Tuesday, October 19, 2010

Enter Etica Wines & Etica Wine Tastings


I figured that my love for wine and the knowledge I picked up over the years could not be for nothing.

I love wine, agriculture and working with interesting people. I love to travel, write and share my enthusiasm for the treasures I find.

These are the things that make up Etica Wines.

My mission: to promote ethical wines.

How? Marketing online and conduct wine tastings.

So there you have it. Plain and simple but full of passion.

I am excited again and it feels so good.

It has been a while.

Regrouped?

Check.

Sunday, October 17, 2010

Circus


While in the small confines of my new house/room (I rent a room in a friend’s house), I went to work. I put my thinking cap on and figured out what I wanted to be when I grew up. This is normal regrouping procedure- the paper with the line drawn the middle. One side says Love and the other side says Hate.

I mirrored what I wanted out of work with what I never wanted to deal with again.

In a nutshell, I never want:

To own a company that is over-leveraged
To have large bank loans (those look really bad to investors)
To have non-paying customers

Those three items are a one-way express ticket to the Circus of Hell.
The ferris wheel never stops. You literally have to jump off and hope you don’t get too hurt.

Tuesday, October 12, 2010

Get to Work

I am not a spoiled brat. I was clearly just in the wrong job. My job as a small business owner, being passionate about my work and the cause I was steering came to an abrupt end. It was hard to transition to a customer service rep in a call center for Directv.

There is nothing like the experience of being a call center employee. Nothing has ever motivated me to get out of my current situation and regroup so feverishly. I heard my Dad’s words over and over again - “The best way to get over something is to go to work.”

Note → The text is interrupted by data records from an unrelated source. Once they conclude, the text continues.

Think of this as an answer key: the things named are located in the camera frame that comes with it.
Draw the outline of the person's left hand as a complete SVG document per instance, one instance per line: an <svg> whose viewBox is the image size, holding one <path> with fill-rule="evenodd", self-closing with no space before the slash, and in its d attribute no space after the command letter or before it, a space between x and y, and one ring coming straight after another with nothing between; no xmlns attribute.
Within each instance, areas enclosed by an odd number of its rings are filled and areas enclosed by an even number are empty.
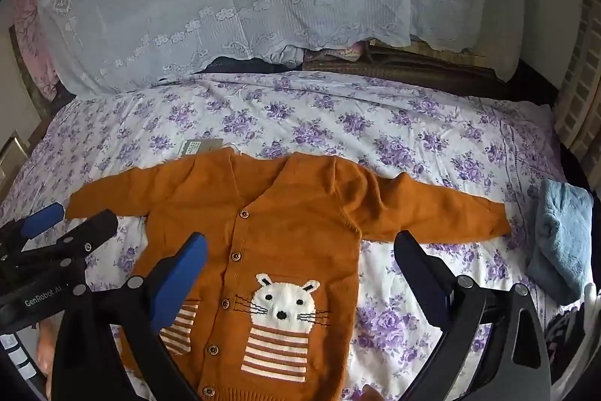
<svg viewBox="0 0 601 401"><path fill-rule="evenodd" d="M48 400L51 399L52 371L59 325L57 315L51 316L50 319L43 319L39 323L37 362L40 371L46 377L45 394Z"/></svg>

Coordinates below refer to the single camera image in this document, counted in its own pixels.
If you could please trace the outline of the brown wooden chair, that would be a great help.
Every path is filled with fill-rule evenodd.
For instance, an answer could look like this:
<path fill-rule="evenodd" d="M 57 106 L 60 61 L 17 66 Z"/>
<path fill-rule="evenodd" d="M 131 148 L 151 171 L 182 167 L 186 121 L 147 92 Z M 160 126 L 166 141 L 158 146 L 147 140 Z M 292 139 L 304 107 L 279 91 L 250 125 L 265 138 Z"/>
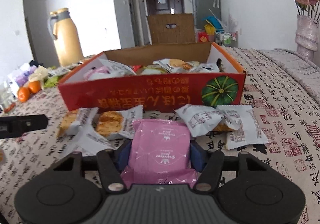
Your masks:
<path fill-rule="evenodd" d="M 152 44 L 195 43 L 191 13 L 150 15 L 147 17 Z"/>

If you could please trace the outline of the purple tissue pack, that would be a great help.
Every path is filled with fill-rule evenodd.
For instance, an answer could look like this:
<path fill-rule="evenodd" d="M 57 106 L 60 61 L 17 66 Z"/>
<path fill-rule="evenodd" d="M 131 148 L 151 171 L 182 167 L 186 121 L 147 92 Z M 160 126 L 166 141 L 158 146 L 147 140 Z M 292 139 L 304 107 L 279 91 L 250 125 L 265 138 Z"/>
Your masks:
<path fill-rule="evenodd" d="M 22 87 L 28 81 L 28 77 L 32 73 L 31 68 L 28 70 L 17 69 L 14 71 L 12 80 L 18 85 L 18 87 Z"/>

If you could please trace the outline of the red cardboard snack box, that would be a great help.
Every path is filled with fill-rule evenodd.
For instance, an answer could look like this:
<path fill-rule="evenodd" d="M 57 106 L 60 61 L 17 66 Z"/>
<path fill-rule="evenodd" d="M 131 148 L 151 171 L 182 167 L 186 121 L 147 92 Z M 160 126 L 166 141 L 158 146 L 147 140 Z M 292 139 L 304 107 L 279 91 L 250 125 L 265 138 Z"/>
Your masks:
<path fill-rule="evenodd" d="M 84 79 L 84 74 L 91 68 L 101 67 L 101 60 L 142 68 L 161 59 L 199 63 L 220 61 L 223 71 Z M 240 63 L 216 43 L 156 44 L 102 52 L 64 76 L 58 89 L 70 111 L 80 107 L 115 111 L 143 105 L 147 111 L 171 112 L 186 104 L 238 105 L 245 79 L 246 71 Z"/>

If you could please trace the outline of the orange mandarin front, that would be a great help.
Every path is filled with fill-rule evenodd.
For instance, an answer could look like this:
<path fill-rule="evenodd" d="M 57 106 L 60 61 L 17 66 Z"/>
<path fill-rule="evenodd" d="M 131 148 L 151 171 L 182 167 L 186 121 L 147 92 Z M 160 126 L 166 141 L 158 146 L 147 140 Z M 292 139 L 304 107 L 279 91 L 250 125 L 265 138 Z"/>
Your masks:
<path fill-rule="evenodd" d="M 17 98 L 20 102 L 27 102 L 30 98 L 29 88 L 21 87 L 17 92 Z"/>

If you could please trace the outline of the yellow thermos jug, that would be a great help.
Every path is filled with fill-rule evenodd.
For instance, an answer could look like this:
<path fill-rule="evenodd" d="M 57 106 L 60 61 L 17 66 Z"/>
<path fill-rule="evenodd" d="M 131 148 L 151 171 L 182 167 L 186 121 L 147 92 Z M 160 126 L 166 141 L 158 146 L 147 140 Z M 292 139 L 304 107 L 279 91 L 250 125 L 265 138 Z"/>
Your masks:
<path fill-rule="evenodd" d="M 61 66 L 65 67 L 77 63 L 84 58 L 78 31 L 68 8 L 50 12 L 48 30 Z"/>

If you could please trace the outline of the grey patterned runner cloth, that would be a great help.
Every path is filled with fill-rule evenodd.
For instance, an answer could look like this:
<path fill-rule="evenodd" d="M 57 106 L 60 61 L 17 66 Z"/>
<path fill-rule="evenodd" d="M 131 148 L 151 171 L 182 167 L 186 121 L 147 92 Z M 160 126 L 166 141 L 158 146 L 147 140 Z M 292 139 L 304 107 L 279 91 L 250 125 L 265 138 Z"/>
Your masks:
<path fill-rule="evenodd" d="M 295 51 L 287 49 L 257 50 L 295 79 L 319 104 L 319 67 Z"/>

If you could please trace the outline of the orange mandarin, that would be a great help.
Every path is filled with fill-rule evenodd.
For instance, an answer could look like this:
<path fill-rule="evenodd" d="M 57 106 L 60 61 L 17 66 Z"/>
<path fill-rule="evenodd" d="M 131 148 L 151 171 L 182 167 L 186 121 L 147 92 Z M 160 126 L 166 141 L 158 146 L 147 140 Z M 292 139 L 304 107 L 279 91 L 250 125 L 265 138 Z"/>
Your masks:
<path fill-rule="evenodd" d="M 29 82 L 28 88 L 29 88 L 30 93 L 36 94 L 41 90 L 41 83 L 40 83 L 40 81 Z"/>
<path fill-rule="evenodd" d="M 17 92 L 17 98 L 20 102 L 27 102 L 30 98 L 29 88 L 21 87 Z"/>

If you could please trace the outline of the orange mandarin back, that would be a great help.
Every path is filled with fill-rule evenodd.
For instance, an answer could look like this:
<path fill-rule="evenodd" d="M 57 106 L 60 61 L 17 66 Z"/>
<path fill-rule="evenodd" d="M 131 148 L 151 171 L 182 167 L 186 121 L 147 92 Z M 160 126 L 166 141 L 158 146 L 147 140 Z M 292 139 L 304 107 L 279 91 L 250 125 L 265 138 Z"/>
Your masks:
<path fill-rule="evenodd" d="M 40 83 L 40 81 L 29 82 L 28 88 L 29 88 L 30 93 L 36 94 L 41 90 L 41 83 Z"/>

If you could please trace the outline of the white cloth flower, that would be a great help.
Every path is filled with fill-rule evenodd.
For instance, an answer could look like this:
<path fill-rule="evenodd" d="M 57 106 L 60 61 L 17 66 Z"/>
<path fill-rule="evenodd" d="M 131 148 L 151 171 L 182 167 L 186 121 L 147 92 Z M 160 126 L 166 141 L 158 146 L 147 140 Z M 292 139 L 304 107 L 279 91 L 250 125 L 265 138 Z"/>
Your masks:
<path fill-rule="evenodd" d="M 38 66 L 35 71 L 28 76 L 29 82 L 42 81 L 48 76 L 48 69 L 43 66 Z"/>

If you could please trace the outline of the cracker pack with window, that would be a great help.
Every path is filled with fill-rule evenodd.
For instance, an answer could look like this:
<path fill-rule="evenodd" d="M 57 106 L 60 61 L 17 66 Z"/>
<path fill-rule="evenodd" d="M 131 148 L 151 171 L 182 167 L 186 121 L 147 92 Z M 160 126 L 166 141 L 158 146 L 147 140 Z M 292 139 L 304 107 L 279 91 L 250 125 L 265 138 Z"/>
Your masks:
<path fill-rule="evenodd" d="M 86 125 L 91 125 L 93 118 L 97 115 L 99 108 L 79 108 L 69 111 L 63 117 L 59 126 L 57 138 L 75 136 Z"/>

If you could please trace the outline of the pink textured vase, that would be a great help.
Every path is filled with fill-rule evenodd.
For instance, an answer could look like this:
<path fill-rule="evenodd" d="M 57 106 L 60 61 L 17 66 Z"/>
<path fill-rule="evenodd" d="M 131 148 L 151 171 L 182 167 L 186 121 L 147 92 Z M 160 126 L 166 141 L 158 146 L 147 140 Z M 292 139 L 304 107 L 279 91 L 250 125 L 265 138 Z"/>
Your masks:
<path fill-rule="evenodd" d="M 319 22 L 306 15 L 297 15 L 295 43 L 298 54 L 313 61 L 319 46 Z"/>

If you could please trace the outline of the calligraphy print tablecloth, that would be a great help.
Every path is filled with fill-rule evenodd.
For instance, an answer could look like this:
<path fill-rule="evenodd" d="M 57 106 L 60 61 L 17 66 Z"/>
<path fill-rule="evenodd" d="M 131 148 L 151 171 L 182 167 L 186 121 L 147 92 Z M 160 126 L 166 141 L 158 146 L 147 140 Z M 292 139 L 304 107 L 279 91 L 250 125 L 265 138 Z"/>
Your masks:
<path fill-rule="evenodd" d="M 197 137 L 208 151 L 227 156 L 251 153 L 298 185 L 305 194 L 300 223 L 319 223 L 319 104 L 287 72 L 256 50 L 228 48 L 245 68 L 247 77 L 239 105 L 227 110 L 239 129 L 226 134 L 210 131 Z M 18 104 L 13 115 L 45 114 L 44 130 L 1 141 L 1 213 L 20 223 L 14 197 L 36 175 L 76 150 L 72 138 L 57 138 L 67 108 L 57 88 L 35 94 Z"/>

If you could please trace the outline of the pink snack pack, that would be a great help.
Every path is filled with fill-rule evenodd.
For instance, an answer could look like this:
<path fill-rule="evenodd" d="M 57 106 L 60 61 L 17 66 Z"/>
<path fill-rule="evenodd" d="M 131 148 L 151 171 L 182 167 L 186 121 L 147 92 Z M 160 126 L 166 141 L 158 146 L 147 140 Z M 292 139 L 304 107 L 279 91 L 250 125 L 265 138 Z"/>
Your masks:
<path fill-rule="evenodd" d="M 133 123 L 129 161 L 121 178 L 133 184 L 187 184 L 193 187 L 197 172 L 190 166 L 190 132 L 184 123 L 141 119 Z"/>

Those words were really valuable to me at that time. While reviewing my life and indexing everything that I had done poorly (just to add depressing onto depression), I realized that work and change had been leaning on each other for ages.

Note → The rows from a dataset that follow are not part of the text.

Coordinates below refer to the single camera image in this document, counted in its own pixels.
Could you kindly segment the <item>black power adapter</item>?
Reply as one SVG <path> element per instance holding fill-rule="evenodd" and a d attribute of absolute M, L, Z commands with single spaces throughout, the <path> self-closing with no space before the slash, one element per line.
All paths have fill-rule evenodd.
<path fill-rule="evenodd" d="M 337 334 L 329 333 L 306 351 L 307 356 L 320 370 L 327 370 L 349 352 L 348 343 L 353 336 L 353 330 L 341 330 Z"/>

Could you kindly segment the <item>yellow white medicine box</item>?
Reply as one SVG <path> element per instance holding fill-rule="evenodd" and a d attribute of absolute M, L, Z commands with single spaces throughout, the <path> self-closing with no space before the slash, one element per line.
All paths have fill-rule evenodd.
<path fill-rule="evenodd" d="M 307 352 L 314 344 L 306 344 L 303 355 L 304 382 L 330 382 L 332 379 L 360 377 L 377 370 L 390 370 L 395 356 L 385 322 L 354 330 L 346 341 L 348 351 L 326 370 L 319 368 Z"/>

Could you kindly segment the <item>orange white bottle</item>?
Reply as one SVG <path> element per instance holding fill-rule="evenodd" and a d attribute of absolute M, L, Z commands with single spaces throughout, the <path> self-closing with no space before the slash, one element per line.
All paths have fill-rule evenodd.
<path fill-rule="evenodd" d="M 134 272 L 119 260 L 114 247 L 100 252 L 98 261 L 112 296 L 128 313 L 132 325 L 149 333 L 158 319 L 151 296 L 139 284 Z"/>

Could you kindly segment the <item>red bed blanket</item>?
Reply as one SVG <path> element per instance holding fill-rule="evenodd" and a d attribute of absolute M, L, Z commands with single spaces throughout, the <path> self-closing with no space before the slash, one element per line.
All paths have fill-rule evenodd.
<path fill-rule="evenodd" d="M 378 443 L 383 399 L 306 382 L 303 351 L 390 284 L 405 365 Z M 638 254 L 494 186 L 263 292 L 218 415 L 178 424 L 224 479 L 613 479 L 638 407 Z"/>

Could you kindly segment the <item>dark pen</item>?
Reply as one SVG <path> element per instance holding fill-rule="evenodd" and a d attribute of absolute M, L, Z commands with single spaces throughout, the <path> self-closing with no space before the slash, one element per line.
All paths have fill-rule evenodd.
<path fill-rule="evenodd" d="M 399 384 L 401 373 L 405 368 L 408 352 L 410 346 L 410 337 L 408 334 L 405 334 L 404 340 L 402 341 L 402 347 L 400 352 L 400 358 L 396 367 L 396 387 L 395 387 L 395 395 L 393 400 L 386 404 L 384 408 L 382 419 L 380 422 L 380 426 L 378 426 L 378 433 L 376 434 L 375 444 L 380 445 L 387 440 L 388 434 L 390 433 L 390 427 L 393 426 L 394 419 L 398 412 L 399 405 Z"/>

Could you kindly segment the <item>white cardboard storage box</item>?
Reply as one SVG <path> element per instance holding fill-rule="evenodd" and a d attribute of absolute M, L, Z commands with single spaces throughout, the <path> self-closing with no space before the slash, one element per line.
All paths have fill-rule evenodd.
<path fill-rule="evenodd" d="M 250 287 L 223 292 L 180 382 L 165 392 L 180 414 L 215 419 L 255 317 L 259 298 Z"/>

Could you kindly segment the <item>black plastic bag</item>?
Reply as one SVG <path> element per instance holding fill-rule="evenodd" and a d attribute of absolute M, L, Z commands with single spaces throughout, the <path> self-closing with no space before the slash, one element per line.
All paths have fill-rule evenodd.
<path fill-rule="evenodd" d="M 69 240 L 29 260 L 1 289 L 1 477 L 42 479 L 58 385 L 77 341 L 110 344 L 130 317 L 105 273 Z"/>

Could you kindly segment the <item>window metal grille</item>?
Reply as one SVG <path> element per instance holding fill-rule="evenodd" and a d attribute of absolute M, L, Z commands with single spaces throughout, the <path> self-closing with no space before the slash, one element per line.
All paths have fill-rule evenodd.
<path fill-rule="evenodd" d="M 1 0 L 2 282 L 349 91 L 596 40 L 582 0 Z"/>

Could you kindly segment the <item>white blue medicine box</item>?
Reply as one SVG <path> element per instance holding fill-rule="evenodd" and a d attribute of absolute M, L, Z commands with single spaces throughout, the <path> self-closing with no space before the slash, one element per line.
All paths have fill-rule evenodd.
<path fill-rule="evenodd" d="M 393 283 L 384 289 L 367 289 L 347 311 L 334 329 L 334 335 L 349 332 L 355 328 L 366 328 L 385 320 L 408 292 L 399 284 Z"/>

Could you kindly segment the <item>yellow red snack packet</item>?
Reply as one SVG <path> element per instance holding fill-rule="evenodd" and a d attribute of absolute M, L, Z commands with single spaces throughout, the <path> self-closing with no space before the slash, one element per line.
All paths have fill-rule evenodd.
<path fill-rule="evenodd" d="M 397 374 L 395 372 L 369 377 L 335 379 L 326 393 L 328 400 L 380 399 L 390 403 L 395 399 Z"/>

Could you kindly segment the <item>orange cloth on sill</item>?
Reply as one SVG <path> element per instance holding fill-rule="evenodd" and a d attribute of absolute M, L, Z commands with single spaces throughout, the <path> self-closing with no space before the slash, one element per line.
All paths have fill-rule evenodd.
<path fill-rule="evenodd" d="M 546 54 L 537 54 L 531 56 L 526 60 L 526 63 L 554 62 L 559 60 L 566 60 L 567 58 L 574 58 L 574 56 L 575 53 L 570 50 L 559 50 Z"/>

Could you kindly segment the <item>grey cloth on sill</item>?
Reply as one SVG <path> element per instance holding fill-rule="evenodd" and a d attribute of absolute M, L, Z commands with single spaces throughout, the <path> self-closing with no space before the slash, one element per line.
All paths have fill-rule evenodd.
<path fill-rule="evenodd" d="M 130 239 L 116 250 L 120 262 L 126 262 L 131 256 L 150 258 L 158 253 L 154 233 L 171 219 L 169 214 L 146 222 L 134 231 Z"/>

Break up with my boyfriend - get to work.
Move to a new town - get to work.
Go to the edge of reason - get to work.
Get a job in corporate America - get to work.

I feel as if I could write forever about my experience at Directv and what I learned about big business and how I can now relate to Republican’s desire to decrease big governments but how I think big businesses seem equally inefficient .. but I’ll leave that for another time.

Sunday, October 10, 2010

Re: Failure

It has been a while. I guess a while equals 17 months and 1 day.

To say the least, I have Regrouped.

Regrouped is an excellent word that literally means to become Reorganized in order to make a fresh start. Usually Regrouping happens twice a year: on New Years and on my birthday.

But this was an emergency Regrouping if you will. It was not usual because the Regrouping was do to failure. I am not big on failure. Especially when it is I who does the failing.

Etica, my baby, was falling into the abyss.

It is hard to fail.

In combination with failing in the general sense (business and livelihood), I found that I could be more specific and also fail in the “trying” category. Trying in this case included trying to fix my problems, trying to get out of debt, trying to not loose my mind and so on and so on.

For a while there I locked the doors and hid from creditors. Eventually, I came out of my house (in order to move) and went and got a job. And I got one - in Corporate America.

Although I knew I was lucky to find a job, I will be the first to admit it - I was in hell.